__Requirement__.
Pictures aside, reproduce exactly each line from the one holding "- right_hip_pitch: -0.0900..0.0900" through the last line of the material, both ends included.

__Supplied information__.
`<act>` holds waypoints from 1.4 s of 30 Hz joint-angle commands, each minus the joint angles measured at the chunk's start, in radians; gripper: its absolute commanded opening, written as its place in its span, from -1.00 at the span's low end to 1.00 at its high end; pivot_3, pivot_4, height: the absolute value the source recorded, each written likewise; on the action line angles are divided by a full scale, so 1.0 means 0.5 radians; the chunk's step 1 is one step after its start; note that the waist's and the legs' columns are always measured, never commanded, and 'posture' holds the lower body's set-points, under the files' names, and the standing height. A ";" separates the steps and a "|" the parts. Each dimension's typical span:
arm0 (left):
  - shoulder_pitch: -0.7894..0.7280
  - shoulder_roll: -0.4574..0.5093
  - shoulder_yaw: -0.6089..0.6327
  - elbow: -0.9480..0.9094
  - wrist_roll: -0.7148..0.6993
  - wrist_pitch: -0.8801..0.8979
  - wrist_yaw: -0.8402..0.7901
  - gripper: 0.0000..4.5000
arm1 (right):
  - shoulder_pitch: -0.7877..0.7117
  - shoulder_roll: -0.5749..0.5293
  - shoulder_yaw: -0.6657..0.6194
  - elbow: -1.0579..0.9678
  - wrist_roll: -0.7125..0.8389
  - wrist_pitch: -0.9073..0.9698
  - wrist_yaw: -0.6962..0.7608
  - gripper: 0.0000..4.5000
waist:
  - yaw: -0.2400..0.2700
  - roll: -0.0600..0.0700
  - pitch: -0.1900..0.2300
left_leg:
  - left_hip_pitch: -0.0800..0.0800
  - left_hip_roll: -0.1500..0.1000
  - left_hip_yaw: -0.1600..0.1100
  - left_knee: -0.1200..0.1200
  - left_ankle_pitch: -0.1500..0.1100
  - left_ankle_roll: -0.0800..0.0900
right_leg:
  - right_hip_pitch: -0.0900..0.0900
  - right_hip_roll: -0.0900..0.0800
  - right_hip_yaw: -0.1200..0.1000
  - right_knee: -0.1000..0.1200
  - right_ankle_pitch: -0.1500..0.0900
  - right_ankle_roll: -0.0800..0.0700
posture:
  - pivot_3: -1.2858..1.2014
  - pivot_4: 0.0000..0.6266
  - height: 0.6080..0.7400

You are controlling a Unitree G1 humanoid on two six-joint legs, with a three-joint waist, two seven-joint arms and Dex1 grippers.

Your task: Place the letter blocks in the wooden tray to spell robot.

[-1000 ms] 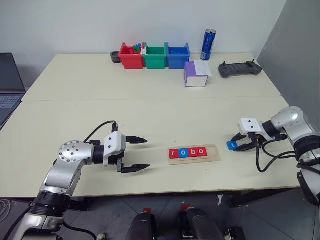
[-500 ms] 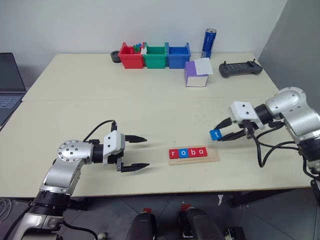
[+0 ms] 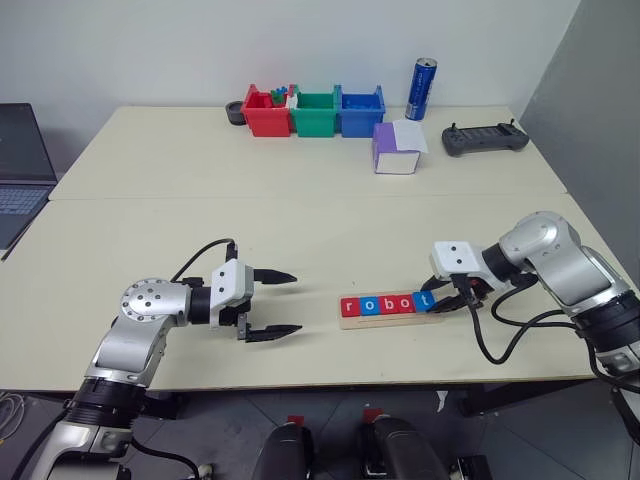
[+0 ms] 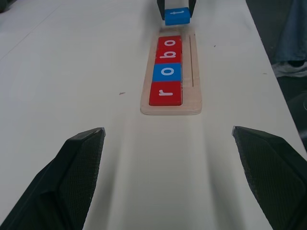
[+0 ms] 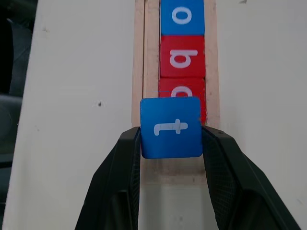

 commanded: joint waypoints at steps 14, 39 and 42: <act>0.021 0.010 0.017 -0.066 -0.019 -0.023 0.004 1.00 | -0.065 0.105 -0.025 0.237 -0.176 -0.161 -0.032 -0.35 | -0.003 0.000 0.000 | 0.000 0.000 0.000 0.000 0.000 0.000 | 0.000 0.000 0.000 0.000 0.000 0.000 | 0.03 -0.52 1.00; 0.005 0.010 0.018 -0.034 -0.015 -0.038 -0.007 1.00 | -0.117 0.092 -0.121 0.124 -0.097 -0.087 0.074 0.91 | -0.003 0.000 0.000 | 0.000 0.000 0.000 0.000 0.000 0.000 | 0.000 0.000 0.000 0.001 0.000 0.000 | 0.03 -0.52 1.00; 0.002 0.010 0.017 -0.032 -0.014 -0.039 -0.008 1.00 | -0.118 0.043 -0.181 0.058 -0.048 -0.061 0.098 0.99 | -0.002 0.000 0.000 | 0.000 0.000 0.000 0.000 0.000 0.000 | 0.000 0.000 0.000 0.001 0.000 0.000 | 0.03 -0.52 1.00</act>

__Output below__.
  - right_hip_pitch: -0.0900..0.0900
  - right_hip_roll: -0.0900..0.0800
  - right_hip_yaw: -0.1200..0.1000
  - right_knee: -0.1000..0.1200
  - right_ankle_pitch: -0.1500..0.0900
  - right_ankle_roll: -0.0800..0.0700
posture:
  - pivot_3: -1.2858..1.2014
  - pivot_4: 0.0000..0.6266
  - height: 0.6080..0.7400

You are controlling a Unitree G1 humanoid on two six-joint legs, with a three-joint waist, two seven-joint arms and Dex1 grippers.

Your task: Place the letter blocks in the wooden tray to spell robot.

[-1000 ms] 
[-500 ms] 
[+0 ms] 
[+0 ms] 
[+0 ms] 

 commanded: joint waypoints at steps 14, 39 and 42: <act>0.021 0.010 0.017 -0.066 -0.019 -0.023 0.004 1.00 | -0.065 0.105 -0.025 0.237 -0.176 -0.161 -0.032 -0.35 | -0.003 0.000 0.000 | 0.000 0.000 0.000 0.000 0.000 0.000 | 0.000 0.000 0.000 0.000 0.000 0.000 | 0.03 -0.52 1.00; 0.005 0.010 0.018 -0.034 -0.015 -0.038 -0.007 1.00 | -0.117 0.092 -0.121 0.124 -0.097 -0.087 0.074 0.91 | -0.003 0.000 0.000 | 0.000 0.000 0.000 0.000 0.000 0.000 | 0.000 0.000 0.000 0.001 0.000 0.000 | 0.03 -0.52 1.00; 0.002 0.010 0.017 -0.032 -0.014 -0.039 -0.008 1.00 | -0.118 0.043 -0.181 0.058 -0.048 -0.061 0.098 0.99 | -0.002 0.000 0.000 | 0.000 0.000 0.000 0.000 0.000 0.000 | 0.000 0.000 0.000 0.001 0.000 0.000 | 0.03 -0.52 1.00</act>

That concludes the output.